Risco-país da Argentina despenca para menor patamar em 8 anos com alta de reservas e apoio a Milei, abrindo portas para volta ao crédito internacional

Risco-país argentino em mínima histórica: um marco para a economia e a confiança internacional

O risco-país da Argentina atingiu seu menor nível em quase oito anos, um feito notável que reacende as esperanças de uma reintegração aos mercados internacionais de crédito. O indicador, que mede a percepção de risco de um país em honrar suas dívidas, caiu abaixo dos 500 pontos-base, um sinal positivo para a economia do país sul-americano.

Essa melhora expressiva é atribuída a uma combinação de fatores cruciais. A política monetária do Banco Central da República Argentina (BCRA), focada na aquisição diária de dólares, tem sido fundamental. Paralelamente, a valorização dos títulos soberanos argentinos e o forte apoio político ao presidente Javier Milei criam um ambiente de maior estabilidade e confiança no mercado financeiro.

Analistas de mercado observam com otimismo essa trajetória descendente do risco-país. Atingir patamares próximos aos de países como o Equador, que recentemente retornou aos mercados de crédito, sugere que a Argentina pode estar se preparando para um movimento semelhante em breve. A expectativa é que, com a consolidação dessas melhorias, o país possa captar recursos a custos mais favoráveis.
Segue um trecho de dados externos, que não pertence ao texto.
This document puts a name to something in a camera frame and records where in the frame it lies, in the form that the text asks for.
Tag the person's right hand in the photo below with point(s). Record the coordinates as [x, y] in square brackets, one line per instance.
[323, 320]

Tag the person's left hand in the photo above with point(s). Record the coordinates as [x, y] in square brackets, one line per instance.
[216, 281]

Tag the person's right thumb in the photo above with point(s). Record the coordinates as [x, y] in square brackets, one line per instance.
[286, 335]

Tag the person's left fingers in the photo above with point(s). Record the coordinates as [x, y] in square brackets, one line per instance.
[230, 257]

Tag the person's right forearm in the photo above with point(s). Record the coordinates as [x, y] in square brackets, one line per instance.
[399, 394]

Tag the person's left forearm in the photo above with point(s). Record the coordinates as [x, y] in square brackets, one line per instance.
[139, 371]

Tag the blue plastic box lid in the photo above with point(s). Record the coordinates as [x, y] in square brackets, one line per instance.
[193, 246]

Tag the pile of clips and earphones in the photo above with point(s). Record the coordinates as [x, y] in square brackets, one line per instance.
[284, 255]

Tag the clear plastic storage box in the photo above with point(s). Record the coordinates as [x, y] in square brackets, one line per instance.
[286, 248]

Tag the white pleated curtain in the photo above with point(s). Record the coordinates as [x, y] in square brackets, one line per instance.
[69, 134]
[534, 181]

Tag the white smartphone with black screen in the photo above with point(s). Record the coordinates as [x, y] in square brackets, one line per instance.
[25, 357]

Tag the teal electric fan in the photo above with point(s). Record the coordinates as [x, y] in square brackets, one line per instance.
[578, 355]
A acumulação de reservas pelo BCRA é vista como um pilar essencial para garantir taxas de juros competitivas em uma eventual nova emissão de dívida. A autoridade monetária tem demonstrado um desempenho consistente na aquisição de dólares, fortalecendo suas reservas internacionais e sinalizando solidez financeira. Conforme informações divulgadas, em janeiro, o BCRA acumulou compras de US$ 1,019 bilhão, elevando as reservas internacionais a US$ 45,740 bilhões.

Otimismo com a gestão Milei e o papel do BCRA

A sustentação política do presidente Javier Milei é um dos pilares que têm impulsionado o bom desempenho dos mercados financeiros argentinos. Sua agenda ultraliberal, embora controversa, tem gerado expectativas de reformas estruturais que podem atrair investimentos e melhorar o cenário econômico.

A compra diária de dólares pelo Banco Central da República Argentina (BCRA) tem sido uma estratégia chave para fortalecer as reservas e dar mais segurança aos investidores. Essa ação, combinada com a valorização dos títulos soberanos, contribui diretamente para a queda do risco-país da Argentina, aproximando o país de um retorno aos mercados internacionais.

Argentina perto de voltar aos mercados internacionais de crédito

O patamar atual do risco-país da Argentina, abaixo dos 500 pontos-base, é um indicativo de que o país está se aproximando de um retorno aos mercados internacionais de crédito. Segundo Juan Manuel Franco, economista-chefe do Grupo SBS, o fato de países como o Equador terem retornado recentemente ao mercado internacional leva o mercado a questionar quando será a vez da Argentina.

Franco ressalta que as taxas de captação do Equador, que emitiu títulos de 8 e 13 anos a 8,75% e 9,25%, respectivamente, não parecem inatingíveis para a Argentina. Ele observa que, embora a taxa dos títulos de 10 anos dos Estados Unidos seja mais alta do que a vigente na última emissão internacional argentina em 2018, o cenário atual é promissor.

Reservas e taxas de juros: fatores cruciais para o futuro

A acumulação contínua de reservas pelo BCRA é considerada essencial para que a taxa cobrada em uma eventual volta ao mercado internacional seja a menor possível. Operadores do mercado financeiro enfatizam a importância de manter o risco-país da Argentina próximo dos 500 pontos-base para garantir condições favoráveis de captação.

O cenário atual é ainda sustentado pela emissão de debêntures corporativas e pelos juros elevados em pesos, além de uma demanda menor do setor privado por dólares. Para a corretora Cohen, manter o risco-país em patamares próximos aos 500 pontos-base é fundamental para a estabilidade econômica e a confiança dos investidores.